岸田家のひとびと

2009-05-24 00:00:58 | 美術館・博物館・工芸品
ryusei新宿の損保ジャパン美術館で、岸田劉生没後80年特別展が開かれている(4月25日~7月5日)。ほぼ全展示が肖像画ともいえる壮大な企画である。もともと、「岸田劉生の首狩り」とは同時代に有名な呼ばれ方で、1日2枚とか仕上げていたらしい。多くの画家仲間がモデルになっている。

ゴッホやセザンヌに影響されたと本人は言っていたそうだが、他の画家の影響も随所に感じられる。

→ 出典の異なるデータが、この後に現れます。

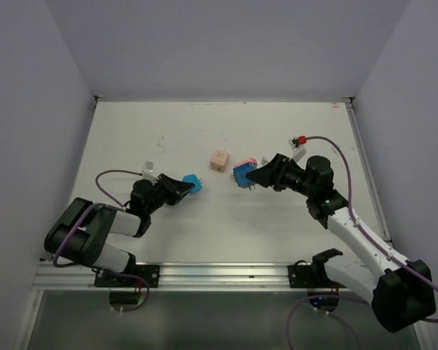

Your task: Pull the plug off the socket

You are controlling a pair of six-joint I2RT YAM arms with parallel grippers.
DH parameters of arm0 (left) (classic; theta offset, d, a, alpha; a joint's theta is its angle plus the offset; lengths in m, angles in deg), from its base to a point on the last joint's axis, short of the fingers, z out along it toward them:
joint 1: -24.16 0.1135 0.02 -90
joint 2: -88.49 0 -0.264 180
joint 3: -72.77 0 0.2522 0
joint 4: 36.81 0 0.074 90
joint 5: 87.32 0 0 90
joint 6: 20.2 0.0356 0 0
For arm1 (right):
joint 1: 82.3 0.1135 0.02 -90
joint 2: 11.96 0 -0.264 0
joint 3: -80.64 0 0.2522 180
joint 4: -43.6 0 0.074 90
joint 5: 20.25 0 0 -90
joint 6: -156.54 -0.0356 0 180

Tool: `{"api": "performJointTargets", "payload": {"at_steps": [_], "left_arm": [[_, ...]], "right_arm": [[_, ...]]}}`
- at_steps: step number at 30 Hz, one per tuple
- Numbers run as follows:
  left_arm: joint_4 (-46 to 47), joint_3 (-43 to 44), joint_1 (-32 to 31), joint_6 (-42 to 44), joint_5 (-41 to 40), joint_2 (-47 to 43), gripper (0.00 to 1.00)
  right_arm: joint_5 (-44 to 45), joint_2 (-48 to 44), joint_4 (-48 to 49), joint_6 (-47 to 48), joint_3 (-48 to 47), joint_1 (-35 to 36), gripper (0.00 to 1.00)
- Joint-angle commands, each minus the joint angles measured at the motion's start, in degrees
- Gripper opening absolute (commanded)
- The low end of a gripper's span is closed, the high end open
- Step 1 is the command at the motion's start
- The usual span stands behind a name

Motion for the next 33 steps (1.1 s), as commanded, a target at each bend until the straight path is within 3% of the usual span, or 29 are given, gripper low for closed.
{"api": "performJointTargets", "payload": {"at_steps": [1, 6, 9, 14, 18, 21, 23, 27, 28, 30, 33], "left_arm": [[6.42, 7.45, 2.82, 6.64, 5.38, 7.74, 0.0], [9.93, 15.53, 4.15, 6.82, 9.43, 17.43, 0.03], [10.29, 18.09, 4.24, 6.91, 9.96, 21.74, 0.09], [9.24, 18.27, 4.5, 7.35, 9.78, 25.0, 0.34], [7.48, 16.26, 4.76, 7.88, 8.99, 25.09, 0.41], [4.93, 14.24, 4.94, 7.97, 8.11, 23.25, 0.45], [2.65, 13.01, 4.94, 8.05, 7.68, 20.62, 0.53], [-4.98, 9.49, 5.03, 10.07, 6.44, 11.24, 0.77], [-9.79, 9.22, 5.03, 10.77, 6.18, 9.2, 0.87], [-16.13, 9.48, 4.94, 13.49, 5.57, 4.98, 0.96], [-31.07, 12.71, 5.03, 18.85, 4.25, -4.76, 1.0]], "right_arm": [[-0.92, -3.7, -8.48, 7.09, -3.02, -0.06, 0.0], [-1.7, -5.29, -10.16, 7.88, -1.26, -0.06, 0.0], [-1.88, -5.64, -11.74, 9.29, -1.26, -0.06, 0.0], [-2.5, -5.29, -14.64, 11.93, -2.31, -0.06, 0.0], [-3.46, -4.68, -16.05, 14.12, -3.37, -0.06, 0.0], [-3.82, -4.06, -17.63, 15.53, -4.24, -0.06, 0.0], [-4.34, -3.8, -18.51, 16.06, -4.6, -0.06, 0.0], [-5.31, -3.62, -20.27, 18.51, -5.65, 0.03, 0.0], [-5.48, -3.44, -20.79, 19.04, -5.83, 0.03, 0.0], [-6.97, -3.0, -21.32, 20.1, -6.44, 0.29, 0.0], [-8.38, -2.48, -21.85, 21.68, -7.23, 1.08, 0.0]]}}
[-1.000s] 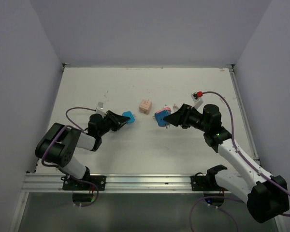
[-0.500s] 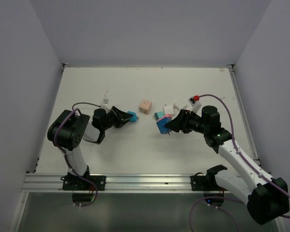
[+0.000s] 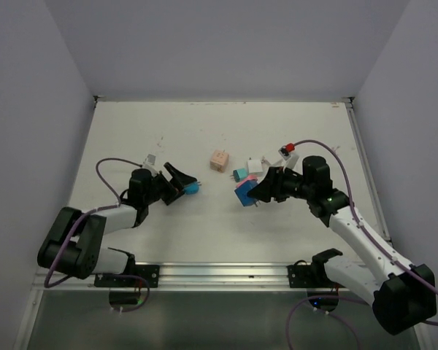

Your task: Pull the plug off the socket

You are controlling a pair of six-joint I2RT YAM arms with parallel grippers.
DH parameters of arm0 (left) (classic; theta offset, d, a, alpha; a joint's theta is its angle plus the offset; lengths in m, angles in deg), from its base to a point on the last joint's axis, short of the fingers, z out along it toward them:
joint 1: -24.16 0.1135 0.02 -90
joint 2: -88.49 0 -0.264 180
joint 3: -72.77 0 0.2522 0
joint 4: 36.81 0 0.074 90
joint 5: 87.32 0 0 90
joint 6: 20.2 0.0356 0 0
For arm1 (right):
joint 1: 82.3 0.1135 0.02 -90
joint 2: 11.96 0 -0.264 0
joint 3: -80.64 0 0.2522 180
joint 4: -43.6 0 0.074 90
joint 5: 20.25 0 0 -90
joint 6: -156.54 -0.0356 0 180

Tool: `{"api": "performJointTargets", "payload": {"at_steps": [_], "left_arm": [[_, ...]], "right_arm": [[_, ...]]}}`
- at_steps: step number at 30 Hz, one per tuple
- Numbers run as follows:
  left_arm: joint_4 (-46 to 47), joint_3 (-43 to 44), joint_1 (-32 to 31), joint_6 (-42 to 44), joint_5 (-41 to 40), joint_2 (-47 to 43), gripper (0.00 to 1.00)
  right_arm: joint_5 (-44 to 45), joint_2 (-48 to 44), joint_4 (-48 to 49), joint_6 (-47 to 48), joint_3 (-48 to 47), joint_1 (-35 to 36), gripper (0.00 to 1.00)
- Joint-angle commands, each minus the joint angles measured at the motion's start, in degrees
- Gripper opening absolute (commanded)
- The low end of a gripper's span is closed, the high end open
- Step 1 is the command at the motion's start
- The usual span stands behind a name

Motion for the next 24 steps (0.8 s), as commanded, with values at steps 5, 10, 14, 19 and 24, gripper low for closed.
{"api": "performJointTargets", "payload": {"at_steps": [5, 10, 14, 19, 24], "left_arm": [[-36.47, 12.46, 0.35, 16.07, -2.23, -13.17, 1.0], [-39.66, 15.56, 0.35, 17.15, 4.69, -18.62, 0.99], [-34.83, 16.61, -0.96, 15.48, 9.63, -20.56, 0.96], [-31.4, 16.79, -5.18, 12.25, 11.48, -20.39, 0.98], [-16.58, 11.43, -7.03, 0.82, 14.82, -20.56, 0.99]], "right_arm": [[-7.46, 1.98, 1.93, 4.76, -4.33, 2.07, 0.0], [-13.51, 5.41, 10.62, -0.24, -4.07, 2.69, 0.0], [-17.91, 8.31, 18.89, -6.21, -3.8, 3.48, 0.0], [-21.79, 10.87, 28.82, -11.85, -3.98, 4.01, 0.0], [-23.72, 12.01, 30.15, -12.21, -6.35, 5.41, 0.0]]}}
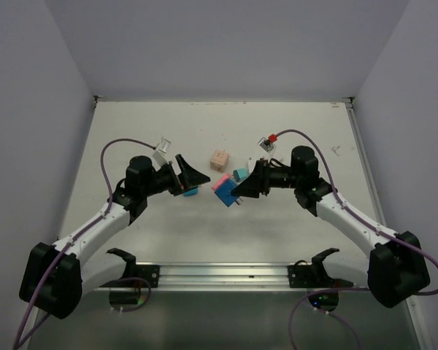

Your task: Pull the plug off the socket

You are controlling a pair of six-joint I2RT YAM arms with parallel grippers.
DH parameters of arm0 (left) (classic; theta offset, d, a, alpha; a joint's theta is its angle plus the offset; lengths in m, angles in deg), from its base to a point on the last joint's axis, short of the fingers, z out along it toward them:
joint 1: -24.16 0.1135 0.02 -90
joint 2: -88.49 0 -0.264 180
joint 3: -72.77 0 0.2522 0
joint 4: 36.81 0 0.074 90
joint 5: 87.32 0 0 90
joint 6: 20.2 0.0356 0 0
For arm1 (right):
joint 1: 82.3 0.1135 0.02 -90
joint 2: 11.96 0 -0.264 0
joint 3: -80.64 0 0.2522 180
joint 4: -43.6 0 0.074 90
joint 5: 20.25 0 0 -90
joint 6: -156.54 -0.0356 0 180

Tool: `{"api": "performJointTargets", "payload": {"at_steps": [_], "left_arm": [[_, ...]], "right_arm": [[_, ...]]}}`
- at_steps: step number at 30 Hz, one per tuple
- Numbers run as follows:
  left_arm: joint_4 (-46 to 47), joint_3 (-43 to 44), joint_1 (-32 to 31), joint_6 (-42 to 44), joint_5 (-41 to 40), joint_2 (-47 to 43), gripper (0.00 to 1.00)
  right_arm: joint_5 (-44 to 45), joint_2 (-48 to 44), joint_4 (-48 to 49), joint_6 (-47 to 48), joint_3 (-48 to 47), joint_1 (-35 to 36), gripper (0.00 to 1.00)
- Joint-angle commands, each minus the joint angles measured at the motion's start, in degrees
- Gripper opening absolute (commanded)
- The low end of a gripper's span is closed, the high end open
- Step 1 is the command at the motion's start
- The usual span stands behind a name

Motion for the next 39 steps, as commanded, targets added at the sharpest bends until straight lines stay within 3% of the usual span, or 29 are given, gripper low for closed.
{"api": "performJointTargets", "payload": {"at_steps": [1, 7, 12, 22, 39], "left_arm": [[12.83, -1.97, -1.02, -10.03, 3.96, -0.56, 1.0], [11.0, 2.68, -3.66, -7.16, 3.35, -0.12, 0.99], [11.52, 1.72, -4.8, -7.68, 4.23, 0.14, 1.0], [20.31, -2.32, -5.24, -17.86, 6.68, 1.46, 1.0], [27.08, -4.26, -6.12, -22.89, 9.23, 1.72, 0.99]], "right_arm": [[-4.27, 0.62, 7.4, -2.22, -4.41, 1.5, 0.0], [-4.1, 1.16, 6.69, -1.6, -5.03, 2.47, 0.0], [-4.71, 0.98, 8.18, -2.21, -5.29, 2.74, 0.0], [-5.24, 1.77, 13.28, -4.06, -5.38, 2.91, 0.0], [-4.8, 2.56, 14.69, -4.33, -4.94, 2.91, 0.0]]}}
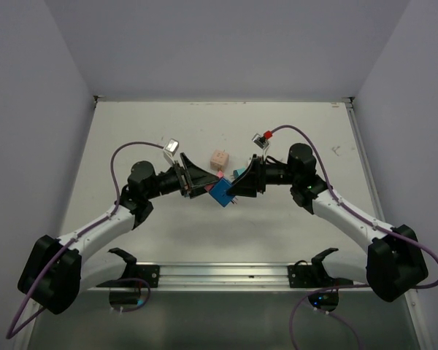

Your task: Pull the plug off the socket

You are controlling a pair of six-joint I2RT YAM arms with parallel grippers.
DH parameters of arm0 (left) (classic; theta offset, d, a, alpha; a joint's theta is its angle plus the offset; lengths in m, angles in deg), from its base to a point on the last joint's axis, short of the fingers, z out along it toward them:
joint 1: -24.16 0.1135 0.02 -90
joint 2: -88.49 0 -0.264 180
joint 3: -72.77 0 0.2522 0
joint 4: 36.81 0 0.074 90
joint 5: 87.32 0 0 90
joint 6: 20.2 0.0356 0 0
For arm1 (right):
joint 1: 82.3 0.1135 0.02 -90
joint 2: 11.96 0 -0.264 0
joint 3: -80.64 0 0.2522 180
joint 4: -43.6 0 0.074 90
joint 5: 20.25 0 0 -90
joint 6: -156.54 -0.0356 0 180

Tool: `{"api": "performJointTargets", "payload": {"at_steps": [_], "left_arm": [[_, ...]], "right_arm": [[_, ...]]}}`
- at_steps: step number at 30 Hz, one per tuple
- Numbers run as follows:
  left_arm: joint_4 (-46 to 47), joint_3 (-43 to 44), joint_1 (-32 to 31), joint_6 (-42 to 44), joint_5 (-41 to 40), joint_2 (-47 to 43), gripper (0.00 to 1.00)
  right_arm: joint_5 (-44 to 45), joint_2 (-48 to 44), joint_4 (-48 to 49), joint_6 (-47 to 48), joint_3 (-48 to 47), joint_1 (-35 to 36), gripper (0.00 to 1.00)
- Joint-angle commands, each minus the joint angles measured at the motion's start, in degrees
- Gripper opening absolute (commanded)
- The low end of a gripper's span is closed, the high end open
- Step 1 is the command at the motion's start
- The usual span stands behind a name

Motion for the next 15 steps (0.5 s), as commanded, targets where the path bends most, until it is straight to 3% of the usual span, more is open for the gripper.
{"api": "performJointTargets", "payload": {"at_steps": [1, 7, 15], "left_arm": [[3.09, -0.61, -0.31, -1.4, 1.89, 0.26, 0.99], [6.41, -1.66, -0.31, -4.12, 2.07, 0.44, 0.99], [12.65, -3.59, -0.22, -10.97, 0.75, 0.26, 0.91]], "right_arm": [[-0.41, -0.13, 4.96, -0.9, -2.73, 0.2, 0.0], [-0.49, -0.21, 4.26, -0.28, -2.82, 0.2, 0.0], [0.03, -1.01, 0.57, 2.18, -1.77, 0.2, 0.0]]}}
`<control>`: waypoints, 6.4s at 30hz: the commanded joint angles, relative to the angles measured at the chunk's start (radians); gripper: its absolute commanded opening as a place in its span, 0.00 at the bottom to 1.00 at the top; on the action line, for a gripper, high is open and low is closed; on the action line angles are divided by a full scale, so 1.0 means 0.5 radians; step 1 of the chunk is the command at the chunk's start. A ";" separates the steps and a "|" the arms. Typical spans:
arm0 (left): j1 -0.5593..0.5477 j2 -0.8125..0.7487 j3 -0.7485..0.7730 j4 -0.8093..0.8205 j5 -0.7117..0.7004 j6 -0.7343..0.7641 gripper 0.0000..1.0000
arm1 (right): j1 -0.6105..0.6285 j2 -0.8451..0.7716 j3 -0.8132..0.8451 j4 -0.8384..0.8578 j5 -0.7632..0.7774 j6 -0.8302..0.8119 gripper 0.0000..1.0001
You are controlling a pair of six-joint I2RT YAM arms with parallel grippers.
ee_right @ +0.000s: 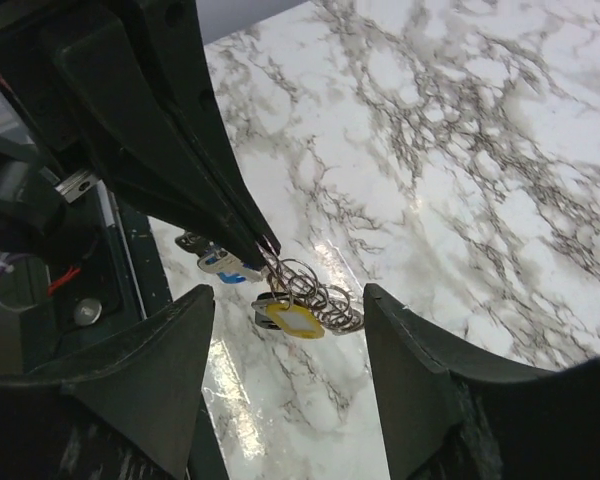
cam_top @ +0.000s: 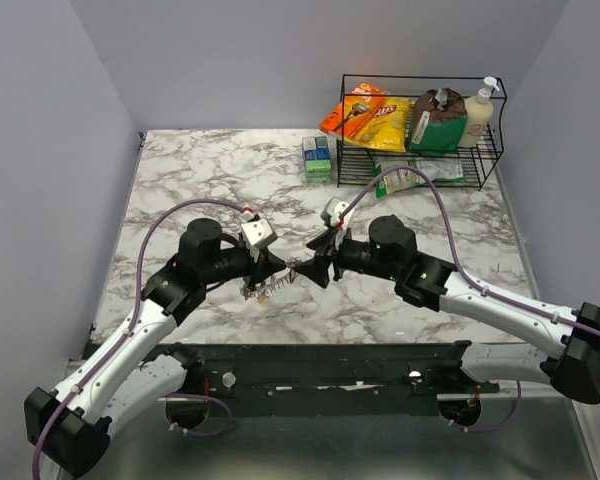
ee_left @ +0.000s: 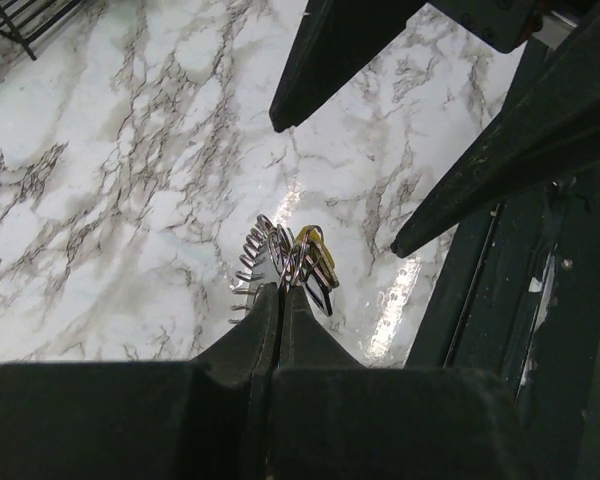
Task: Put the keys on the keyring
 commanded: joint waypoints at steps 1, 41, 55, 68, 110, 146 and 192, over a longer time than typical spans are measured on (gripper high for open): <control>-0.011 -0.095 -0.050 0.186 0.206 0.038 0.00 | -0.076 -0.063 -0.051 0.229 -0.452 -0.061 0.69; -0.015 -0.196 -0.103 0.407 0.421 -0.017 0.00 | -0.141 0.118 -0.054 0.183 -0.751 0.003 0.21; -0.011 -0.178 -0.069 0.413 0.400 -0.057 0.00 | -0.165 0.115 -0.045 0.180 -0.775 0.009 0.00; -0.014 0.036 0.293 -0.166 0.532 0.255 0.44 | -0.187 0.136 0.108 -0.077 -0.874 -0.171 0.00; -0.036 0.362 0.361 -0.192 0.621 0.286 0.00 | -0.199 0.179 0.136 -0.158 -0.993 -0.254 0.00; -0.082 0.160 0.012 0.590 0.541 -0.253 0.00 | -0.196 0.182 0.145 -0.222 -0.932 -0.221 0.01; -0.088 -0.117 -0.290 0.993 0.510 -0.364 0.00 | -0.543 -0.057 -0.076 0.039 -1.408 0.224 0.47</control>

そして、岸田劉生と言えば、有名なのが「麗子シリーズ」。彼の娘である。娘をネタにして、幼女の頃から成人するまで様々な有名作をなしている。

しかし、かねがね思っていたことがある。

麗子って、あまり、可愛くないなあ、ということ。

ryuseiところが、そういう幼女であっても、女性の容姿について善悪を口にしたり文字にすることは、はばかられるわけである。セクハラそのものみたいである。「画家が娘を描くのだから、少しは美人に描くはずなのに、それでも気持ち悪いのだから・・」と思っていた人は多いのではないだろうか。

さらに、今回の展覧会では、自画像が出品されている。なかなか個性的で、いい男である。たぶん、本人より男前だろう。なにか変だ。

もっというと、奥様の肖像もあった。すごいカギ鼻だ。男みたいだ。しかも、絵画の中にうっすらと、「PORTRAIT OF SHIGERU」と書き込まれている。SHIGERUとは男の名前ではないだろうか。


ところが、実は、会場には、麗子さんの写真や、奥様の蓁子さんの写真も展示されていたのだ。

まったく似ていない。

まず、麗子さんの方だが、結構、現代的(平成初期)な顔の美人系である。女優の沢田亜矢子さんに似ている。こどもの頃の写真をみても、比較的タマゴ型の顔立ちである。キャンバスの中の麗子の顔(や体)は、縦より横の方が長いのだが、どういうことなのだろう。

ryuseiまた奥様の顔も、別にカギ鼻にはなっていない。ただ、名前の方は、本当は、一文字の「蓁(しげる)」だったのを、女性的な「蓁子」と表していたようだ。

普段はあまり読まないキャプション類をながめているとわかってきたのだが、

わざと、グロテスクに描いていたらしいのだ。

どうも、国内外の様々な画家の技法を取り入れているうちに、戦国時代末期から江戸時代初期に活躍した「岩佐又兵衛」に心酔したようなのだ。異様の画家である。戦場を描けば、首ゴロゴロの図である。首狩り劉生はグロテスクの中に美を見つけていたのだろうか。

つまり、赤の他人でモデルを頼まれた人にすれば、向かい合った岸田劉生がせっせと筆を走らせて完成した自分の肖像を見ると、びっくりするではないか。そして怒り出す。さらに、「友人K」とか題名がついてしまう。こうして、岸田家のひとびとの自己完結型作品群が量産されていったわけだ。

のちに、麗子さんも画家になり、麗子さんの娘である夏子さんも画家になった。誰をモデルにしているのかは、よくわからない。